Wakil Ketua KPK Alexander Marwata menganggap keberadaan Dewan Pengawas membuat seolah-olah KPK dipimpin oleh 10 orang. Sebab, kewenangan lima Dewan Pengawas memberikan izin penyadapan hingga penyitaan itu masuk dalam teknis proses penyidikan. "Izin melalukan penggeledahan dan penyitaan itu satu rangkaian dengan perintah penyidikan, nah kalau mereka ikut ekspose sama dengan pimpinan, artinya di KPK seolah pimpinannya ada sepuluh," kata Alex.
Keberadaan Dewan Pengawas juga disoroti oleh tim transisi KPK yang bertugas menyisir dampak buruk dari revisi UU KPK. Hasilnya ditemukan ada 26 poin perubahan yang berpotensi melemahkan KPK. Salah satu hal yang dianggap melemahkan KPK yakni keberadaan Dewan Pengawas itu sendiri.
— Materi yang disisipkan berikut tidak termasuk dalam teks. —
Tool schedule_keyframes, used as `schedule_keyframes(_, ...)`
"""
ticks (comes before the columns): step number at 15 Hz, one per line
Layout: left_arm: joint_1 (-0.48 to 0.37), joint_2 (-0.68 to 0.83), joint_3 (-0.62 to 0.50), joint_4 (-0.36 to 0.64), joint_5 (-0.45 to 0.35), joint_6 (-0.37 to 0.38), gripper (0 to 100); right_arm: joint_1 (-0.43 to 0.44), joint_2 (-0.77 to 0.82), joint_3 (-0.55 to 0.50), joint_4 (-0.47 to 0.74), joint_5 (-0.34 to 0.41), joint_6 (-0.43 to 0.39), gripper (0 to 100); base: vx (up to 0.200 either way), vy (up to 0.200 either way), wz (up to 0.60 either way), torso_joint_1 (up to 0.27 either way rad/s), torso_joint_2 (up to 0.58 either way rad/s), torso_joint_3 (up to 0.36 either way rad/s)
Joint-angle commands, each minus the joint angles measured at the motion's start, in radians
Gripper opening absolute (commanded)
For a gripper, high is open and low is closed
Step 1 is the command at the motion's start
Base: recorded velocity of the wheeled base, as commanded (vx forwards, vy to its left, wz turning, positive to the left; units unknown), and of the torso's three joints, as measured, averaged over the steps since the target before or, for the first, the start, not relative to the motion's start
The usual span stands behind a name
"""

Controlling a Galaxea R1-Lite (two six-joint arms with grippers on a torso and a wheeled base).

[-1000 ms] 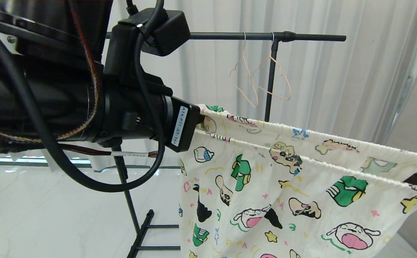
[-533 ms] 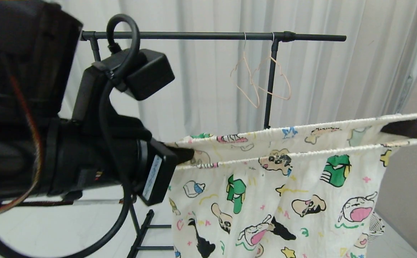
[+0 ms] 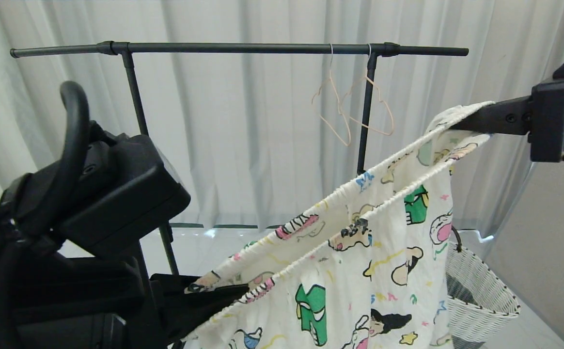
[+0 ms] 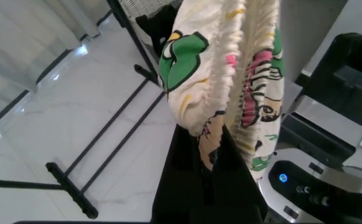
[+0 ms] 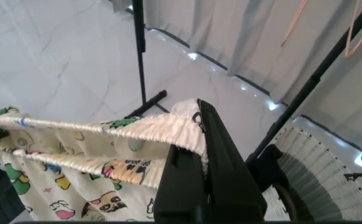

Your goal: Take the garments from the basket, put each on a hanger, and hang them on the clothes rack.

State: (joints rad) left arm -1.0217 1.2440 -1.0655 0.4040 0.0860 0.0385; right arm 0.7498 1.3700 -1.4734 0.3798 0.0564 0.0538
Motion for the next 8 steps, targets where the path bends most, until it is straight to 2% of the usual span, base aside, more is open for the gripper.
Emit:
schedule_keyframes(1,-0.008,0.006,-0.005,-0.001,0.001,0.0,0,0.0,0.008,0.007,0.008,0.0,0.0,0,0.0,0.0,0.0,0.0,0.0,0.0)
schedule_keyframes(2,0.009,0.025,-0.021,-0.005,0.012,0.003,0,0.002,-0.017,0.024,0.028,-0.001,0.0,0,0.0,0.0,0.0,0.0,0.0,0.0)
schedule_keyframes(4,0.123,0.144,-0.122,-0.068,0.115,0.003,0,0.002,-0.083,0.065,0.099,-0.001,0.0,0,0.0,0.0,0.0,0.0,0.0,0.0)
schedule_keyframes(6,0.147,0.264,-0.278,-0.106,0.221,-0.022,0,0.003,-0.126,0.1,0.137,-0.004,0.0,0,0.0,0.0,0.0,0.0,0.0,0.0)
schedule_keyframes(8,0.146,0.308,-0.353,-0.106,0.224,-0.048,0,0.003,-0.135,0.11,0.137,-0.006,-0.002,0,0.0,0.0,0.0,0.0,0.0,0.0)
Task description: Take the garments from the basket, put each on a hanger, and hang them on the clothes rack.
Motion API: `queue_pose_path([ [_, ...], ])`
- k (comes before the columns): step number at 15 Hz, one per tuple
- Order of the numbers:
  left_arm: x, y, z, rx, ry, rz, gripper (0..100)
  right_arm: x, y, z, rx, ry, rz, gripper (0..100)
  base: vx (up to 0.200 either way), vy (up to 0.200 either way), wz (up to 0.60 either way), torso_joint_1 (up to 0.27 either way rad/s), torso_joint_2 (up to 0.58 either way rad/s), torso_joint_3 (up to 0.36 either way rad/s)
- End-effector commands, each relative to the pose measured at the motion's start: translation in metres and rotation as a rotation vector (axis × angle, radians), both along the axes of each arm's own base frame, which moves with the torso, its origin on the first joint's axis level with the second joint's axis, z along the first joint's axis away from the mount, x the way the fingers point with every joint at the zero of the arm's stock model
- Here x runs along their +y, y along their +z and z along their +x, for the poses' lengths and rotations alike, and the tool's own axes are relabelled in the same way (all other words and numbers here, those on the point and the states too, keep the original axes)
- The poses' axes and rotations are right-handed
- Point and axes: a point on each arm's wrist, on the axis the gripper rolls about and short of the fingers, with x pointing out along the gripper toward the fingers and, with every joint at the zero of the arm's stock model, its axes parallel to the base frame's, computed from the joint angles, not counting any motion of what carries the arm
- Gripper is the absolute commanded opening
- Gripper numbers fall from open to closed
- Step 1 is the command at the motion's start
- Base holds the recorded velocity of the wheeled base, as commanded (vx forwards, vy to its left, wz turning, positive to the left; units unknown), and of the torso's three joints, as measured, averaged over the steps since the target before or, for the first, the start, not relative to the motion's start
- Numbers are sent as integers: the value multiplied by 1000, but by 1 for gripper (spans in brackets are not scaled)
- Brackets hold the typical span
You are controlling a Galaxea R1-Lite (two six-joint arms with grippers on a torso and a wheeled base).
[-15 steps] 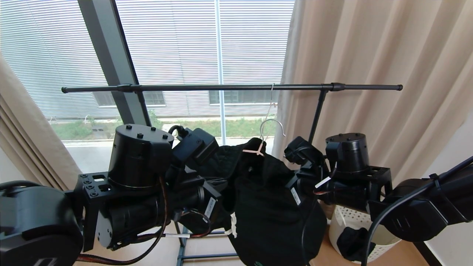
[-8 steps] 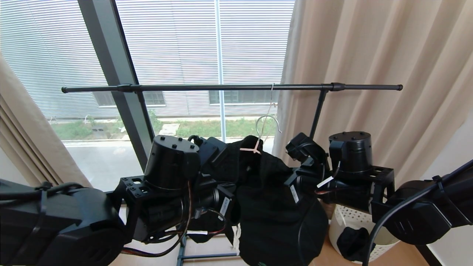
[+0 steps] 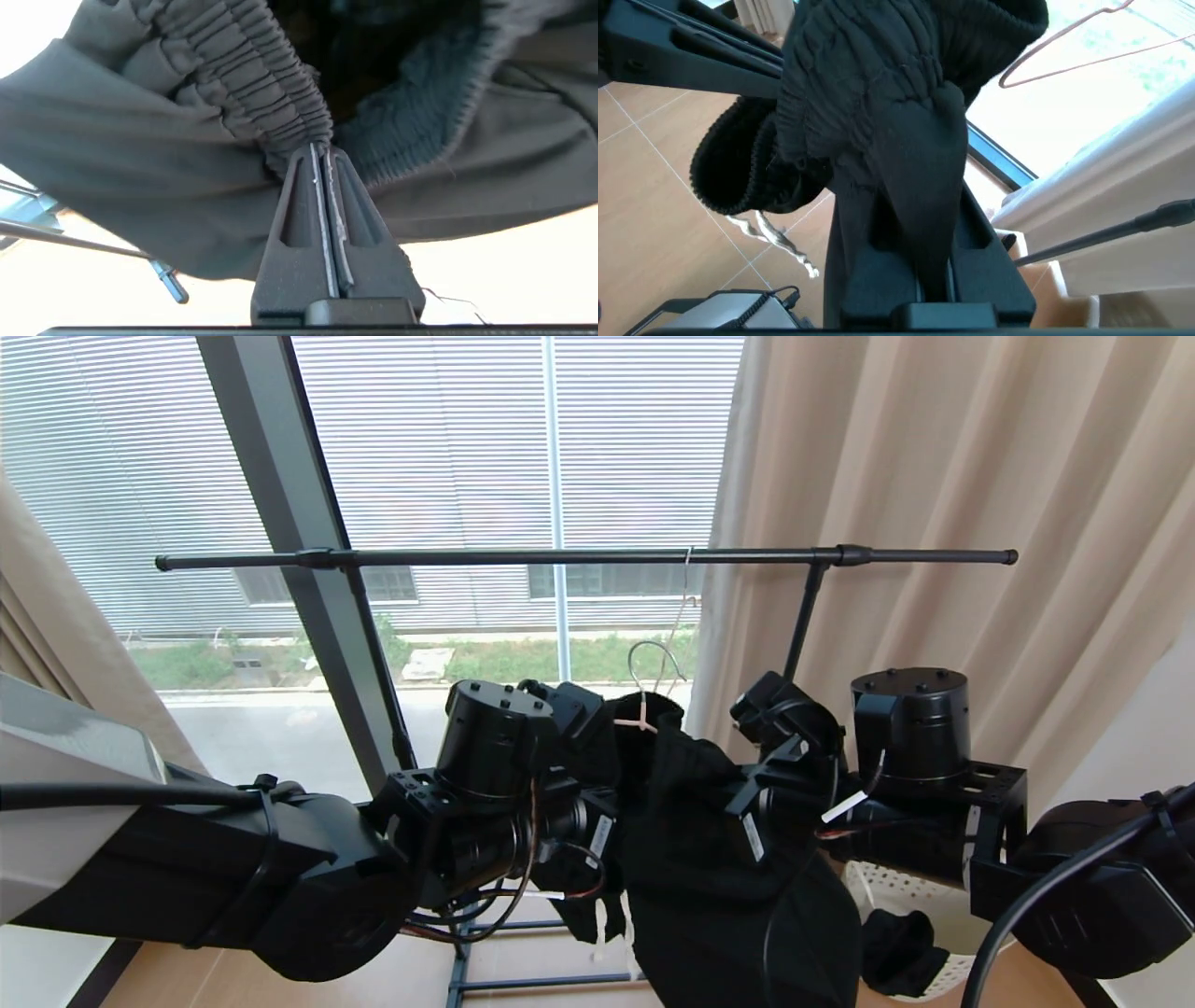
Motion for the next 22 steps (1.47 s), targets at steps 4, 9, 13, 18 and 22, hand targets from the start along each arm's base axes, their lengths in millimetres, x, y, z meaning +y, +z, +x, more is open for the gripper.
queue_pose_path([
  [4,-3,0,6,18,25,-33,0,-3,6,-7,-6,33,19,0,0,0,0,0,0,0],
  [9,-4,0,7,9,24,-41,100,-3,9,-14,-12,48,24,0,0,0,0,0,0,0],
  [13,-4,4,7,-54,32,-93,100,-3,10,-14,-14,50,24,0,0,0,0,0,0,0],
  [18,-6,-4,7,-44,36,-103,100,-3,9,-14,-10,54,26,0,0,0,0,0,0,0],
  [22,15,15,-14,-71,43,-117,100,-2,9,-14,-6,71,32,0,0,0,0,0,0,0],
])
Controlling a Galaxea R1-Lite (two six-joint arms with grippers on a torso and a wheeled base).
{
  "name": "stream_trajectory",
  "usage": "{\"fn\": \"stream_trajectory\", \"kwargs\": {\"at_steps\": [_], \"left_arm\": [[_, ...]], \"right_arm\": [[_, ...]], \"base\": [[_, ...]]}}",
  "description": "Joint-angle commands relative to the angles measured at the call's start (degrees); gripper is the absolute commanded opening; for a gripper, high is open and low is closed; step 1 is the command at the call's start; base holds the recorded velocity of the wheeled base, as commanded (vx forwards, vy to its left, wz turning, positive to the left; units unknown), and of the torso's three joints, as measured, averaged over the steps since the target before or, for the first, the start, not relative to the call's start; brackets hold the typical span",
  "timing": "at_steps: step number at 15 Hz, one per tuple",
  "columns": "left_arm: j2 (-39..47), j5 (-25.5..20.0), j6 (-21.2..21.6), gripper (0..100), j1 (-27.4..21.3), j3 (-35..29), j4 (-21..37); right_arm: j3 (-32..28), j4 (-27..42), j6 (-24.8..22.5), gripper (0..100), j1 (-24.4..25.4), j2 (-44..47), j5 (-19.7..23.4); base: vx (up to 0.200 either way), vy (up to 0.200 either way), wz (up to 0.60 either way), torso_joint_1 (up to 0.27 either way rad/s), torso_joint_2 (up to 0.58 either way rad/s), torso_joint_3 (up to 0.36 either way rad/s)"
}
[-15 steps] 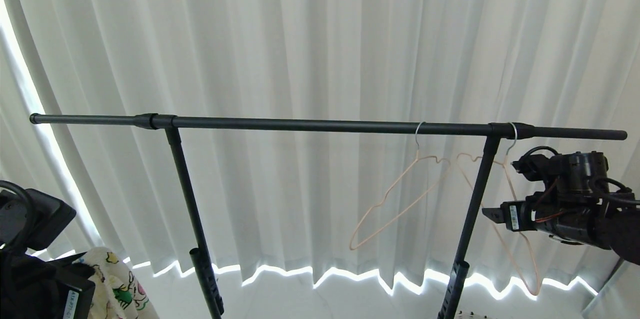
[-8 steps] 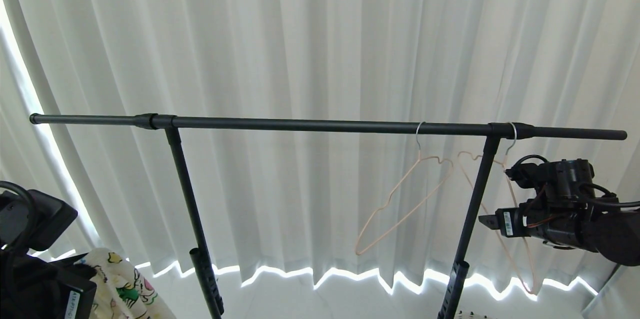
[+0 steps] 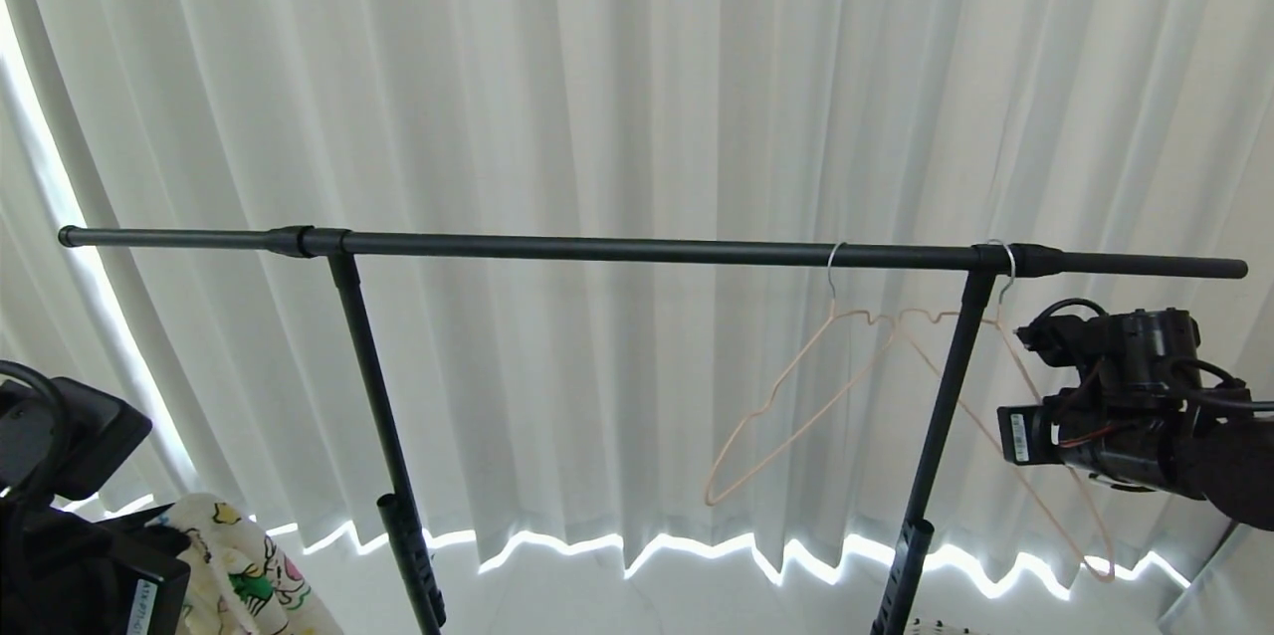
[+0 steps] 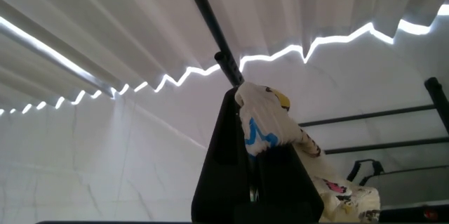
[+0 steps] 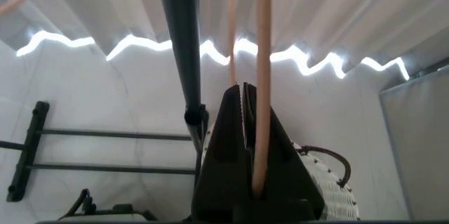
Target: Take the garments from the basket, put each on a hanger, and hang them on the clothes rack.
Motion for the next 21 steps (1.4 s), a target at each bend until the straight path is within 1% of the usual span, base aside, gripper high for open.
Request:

Tim transisi menilai Dewan Pengawas lebih berkuasa daripada Pimpinan KPK, namun syarat menjadi Pimpinan KPK lebih berat dibanding Dewan Pengawas.
Pimpinan KPK diharuskan berijazah sarjana hukum atau sarjana lain yang memiliki keahlian dan pengalaman paling sedikit 15 tahun dalam bidang hukum, ekonomi, keuangan atau perbankan. Syarat itu tak ada untuk dewan pengawas. Selain itu, kewenangan dewan juga masuk pada teknis penanganan perkara. Mereka berwenang memberikan izin tertulis untuk penyadapan, penggeledahan, hingga penyitaan meskipun tidak berstatus sebagai penegak hukum. Pertentangan ini rawan dipersoalkan di praperadilan.
Integritas Dewan Pengawas juga hal lain yang disorot tim transisi. Tidak seperti pimpinan KPK, anggota dewan pengawas tidak dilarang untuk bertemu dengan pihak-pihak yang tengah berperkara di KPK. Dewan Pengawas juga tidak dilarang rangkap jabatan, bahkan untuk menjadi komisaris, direksi, atau pengurus yayasan tertentu. Hal ini menurut tim berpotensi menimbulkan konflik kepentingan.
Sekretaris Jenderal Transparency International Indonesia Dadang Trisasongko menilai kode etik Dewan Pengawas dibuat lemah karena memang dewan ini dibentuk untuk membuka pintu intervensi politik ke KPK. Ia khawatir KPK tak lagi independen karena keberadaan dewan ini. “Ini penjinakan KPK.”
Selain itu, sejumlah pihak juga menilai keberadaan Dewan Pengawas juga membuat rencana operasi tangkap tangan KPK rawan bocor. Belum juga resmi dilantik, Wakil Ketua KPK terpilih Nurul Ghufron telah menyampaikan kekhawatirannya itu. Dia mengatakan keberadaan Dewas akan menyulitkan KPK melakukan operasi tangkap tangan (OTT). “Kemungkinan agak kesulitan melakukan OTT karena penyadapan harus minta izin, sehingga potensi kebocoran sebelum OTT bisa terjadi.”
Direktur Pusat Kajian Konstitusi Feri Amsari mengatakan pemilihan Anggota Dewan Pengawas yang memiliki integritas sebenarnya bisa meminimalisir dampak kerusakan yang ditimbulkan oleh keberadaan Dewan Pengawas. Namun, ia pesimistis Jokowi bakal melakukan itu. Sebab, menurut dia, Jokowi adalah salah satu pihak yang memotori pelemahan KPK melalui revisi UU. Ia menduga Jokowi akan menempatkan orang-orang yang dapat mengakomodasi agendanya untuk menjadi dewan pengawas. “Saya tidak akan terlalu percaya pada pernyataan dari Istana.”
Ketua Umum Yayasan Lembaga Bantuan Hukum Indonesia Asfinawanati menganggap siapapun yang akan dipilih menjadi Dewan Pengawas akibatnya akan sama buruk bagi KPK. Sebab, menurut UU KPK yang baru, posisi Dewan Pengawas lebih berkuasa dari komisioner, sedangkan aturan kode etiknya lebih lemah dan mekanisme pemilihannya dilakukan dengan lebih sederhana.
Ia meminta publik tidak terjebak dengan ‘politik orang baik’ (Presiden Jokowi) yang melihat posisi dalam tata negara sebagai orang. “Ini sistem. Jadi siapapun yang dipilih (sebagai dewan pengawas), dia sudah di bawah cengkeraman Presiden,” kata Asfina.